EMA bewertet MTX-Risiko APOTHEKE ADHOC, 16.04.2018 14:16 Uhr

Berlin - Dosierungsfehler von Methotrexat (MTX) können schwerwiegende Nebenwirkungen nach sich ziehen. Das Risiko ist zwar seit vielen Jahren bekannt, dennoch hat die Europäische Arzneimittelagentur (EMA) ein Risikobewertungsverfahren gestartet.
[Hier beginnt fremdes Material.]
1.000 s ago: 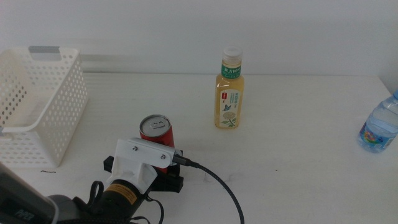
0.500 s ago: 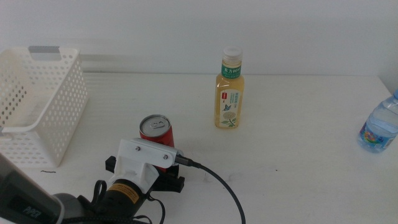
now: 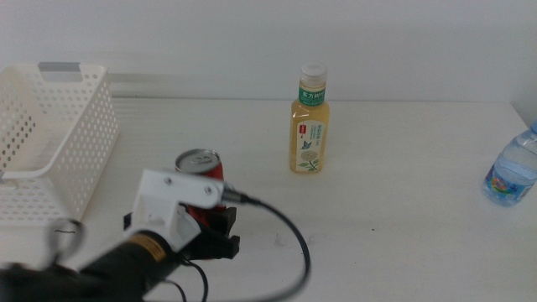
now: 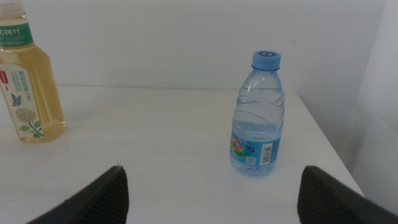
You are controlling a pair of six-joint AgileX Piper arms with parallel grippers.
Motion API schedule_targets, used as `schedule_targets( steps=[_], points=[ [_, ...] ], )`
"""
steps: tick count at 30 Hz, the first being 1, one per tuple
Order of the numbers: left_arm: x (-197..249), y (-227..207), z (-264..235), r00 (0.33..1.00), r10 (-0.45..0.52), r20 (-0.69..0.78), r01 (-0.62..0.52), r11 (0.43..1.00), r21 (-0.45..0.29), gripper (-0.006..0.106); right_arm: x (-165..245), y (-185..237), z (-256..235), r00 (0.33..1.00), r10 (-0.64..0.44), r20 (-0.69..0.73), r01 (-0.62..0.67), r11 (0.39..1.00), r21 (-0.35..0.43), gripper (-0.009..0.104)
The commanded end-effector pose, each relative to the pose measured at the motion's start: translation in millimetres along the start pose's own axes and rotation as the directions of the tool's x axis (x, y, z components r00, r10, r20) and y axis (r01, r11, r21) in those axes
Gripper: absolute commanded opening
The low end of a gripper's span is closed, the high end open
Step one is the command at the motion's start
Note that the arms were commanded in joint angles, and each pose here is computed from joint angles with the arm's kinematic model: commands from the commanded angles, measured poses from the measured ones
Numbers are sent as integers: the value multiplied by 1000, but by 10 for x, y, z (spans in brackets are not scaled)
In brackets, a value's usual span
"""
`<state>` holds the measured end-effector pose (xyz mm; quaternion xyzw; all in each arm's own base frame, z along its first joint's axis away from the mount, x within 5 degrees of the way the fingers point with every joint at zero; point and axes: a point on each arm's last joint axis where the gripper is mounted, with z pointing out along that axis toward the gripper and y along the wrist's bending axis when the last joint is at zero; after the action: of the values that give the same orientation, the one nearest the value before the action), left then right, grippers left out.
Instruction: Use arms to grab the bottles and put them into the dustbin to the left of the table.
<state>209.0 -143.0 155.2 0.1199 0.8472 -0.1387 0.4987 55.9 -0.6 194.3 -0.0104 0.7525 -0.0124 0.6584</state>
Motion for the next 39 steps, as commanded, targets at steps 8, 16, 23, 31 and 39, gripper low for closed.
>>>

Auf Ersuchen der spanischen Arzneimittelbehörde (AEMPS) untersucht der Ausschuss für Risikobewertung im Bereich der Pharmakovigilanz (PRAC) der EMA die Daten zu MTX-haltigen Arzneimitteln und prüft die Notwendigkeit weitergehender Maßnahmen zur Risikominimierung von Dosierungsfehlern.

MTX wird als Analogon der Folsäure als Zytostatikum und Immunsuppressivum eingesetzt. Der Wirkstoff findet bei entzündlichen Erkrankungen wie rheumatoider Arthritis oder Psoriasis Anwendung und wird einmal in der Woche verabreicht. Bei der Behandlung von verschiedenen Krebserkrankungen wie der akuten lymphoblastischen Leukämie (ALL) werden entsprechende Arzneimittel häufiger und somit höher dosiert angewendet.

Patienten hatten fälschlicherweise täglich statt einmal wöchentlich MTX angewendet. Einige Fehldosierungen waren mit schwerwiegenden Konsequenzen verbunden – manchmal mit tödlichem Ausgang durch Sepsis, Nierenversagen oder aplastische Anämie. Anzeichen einer Überdosierung können hämatologische und gastrointestinale Reaktionen wie Übelkeit, Erbrechen, Magenschwüre oder gastrointestinale Blutungen sein.